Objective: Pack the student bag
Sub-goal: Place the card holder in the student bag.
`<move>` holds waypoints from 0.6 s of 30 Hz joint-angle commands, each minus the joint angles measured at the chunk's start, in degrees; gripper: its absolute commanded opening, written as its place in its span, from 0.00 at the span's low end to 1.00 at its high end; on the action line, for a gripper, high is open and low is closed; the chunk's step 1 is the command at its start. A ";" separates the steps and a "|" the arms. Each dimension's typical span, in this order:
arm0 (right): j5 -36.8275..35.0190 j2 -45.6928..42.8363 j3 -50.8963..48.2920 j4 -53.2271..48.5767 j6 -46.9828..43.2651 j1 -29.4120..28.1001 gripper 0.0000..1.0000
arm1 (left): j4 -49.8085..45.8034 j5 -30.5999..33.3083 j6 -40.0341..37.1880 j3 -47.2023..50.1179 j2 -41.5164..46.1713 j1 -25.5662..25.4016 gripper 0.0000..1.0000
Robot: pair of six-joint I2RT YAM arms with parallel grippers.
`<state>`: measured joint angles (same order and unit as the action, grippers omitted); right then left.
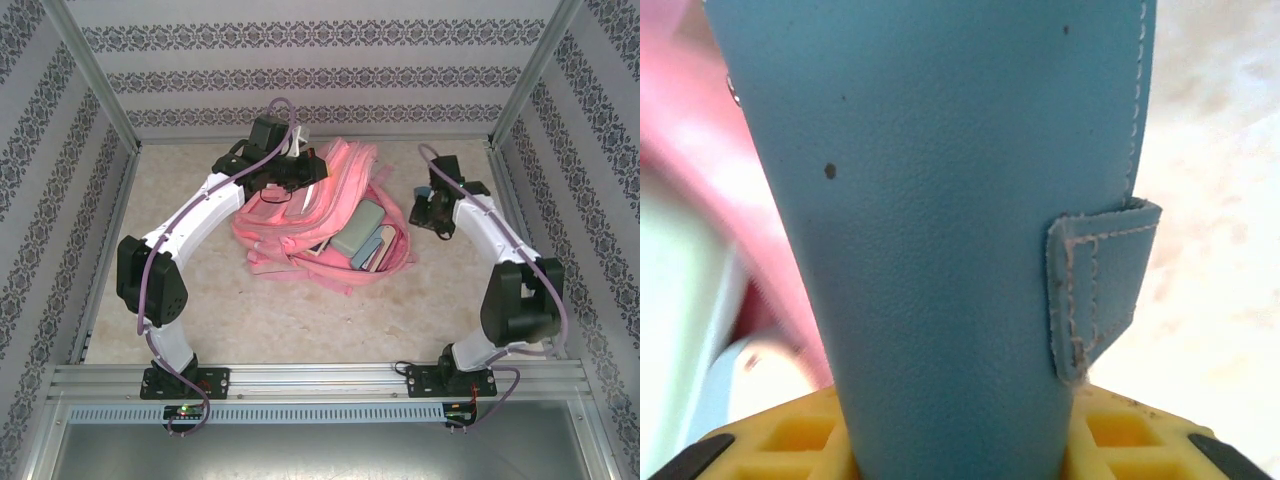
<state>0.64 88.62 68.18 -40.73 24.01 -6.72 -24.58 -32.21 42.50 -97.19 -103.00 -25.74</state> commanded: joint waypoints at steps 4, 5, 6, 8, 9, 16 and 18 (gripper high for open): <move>-1.31 -3.03 -2.92 5.36 1.30 -13.52 0.37 | 4.98 -0.18 0.73 -2.46 1.78 2.29 0.00; -1.52 -2.35 -2.78 6.51 1.37 -15.92 0.37 | 5.06 -0.15 0.90 -2.48 1.75 2.35 0.00; -1.32 -1.26 -2.22 7.72 1.39 -17.92 0.37 | 5.22 -0.31 1.06 -2.48 1.67 2.33 0.00; -0.70 1.19 -0.80 9.49 1.60 -20.95 0.37 | 5.33 -0.40 1.20 -2.39 1.66 2.34 0.00; -0.15 2.60 0.23 10.37 1.82 -22.16 0.37 | 5.27 -0.46 1.28 -2.28 1.75 2.35 0.00; 4.21 11.75 8.94 12.77 2.68 -25.69 0.42 | 5.29 -0.25 1.27 -1.74 2.43 2.35 0.00; 6.04 13.97 11.08 12.91 2.97 -25.87 0.51 | 5.24 -0.23 1.31 -1.64 2.36 2.34 0.00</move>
<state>3.29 99.81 75.68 -29.80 26.61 -31.44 -24.34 -32.91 42.98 -97.19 -103.00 -24.56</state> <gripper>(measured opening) 0.470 0.070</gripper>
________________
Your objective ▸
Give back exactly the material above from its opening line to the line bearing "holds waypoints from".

Final answer ▸
Objective: Pack the student bag
Sub-goal: Place the card holder in the student bag.
`<move>` holds waypoints from 0.6 s of 30 Hz joint-angle commands, each minus the joint angles measured at the chunk's start, in degrees; gripper: its absolute commanded opening, written as its place in its span, from 0.00 at the span's low end to 1.00 at its high end; on the action line, for a gripper, high is open and low is closed; the chunk's step 1 is the command at its start. A ";" separates the steps and a "|" the arms. Each dimension's typical span, in this order:

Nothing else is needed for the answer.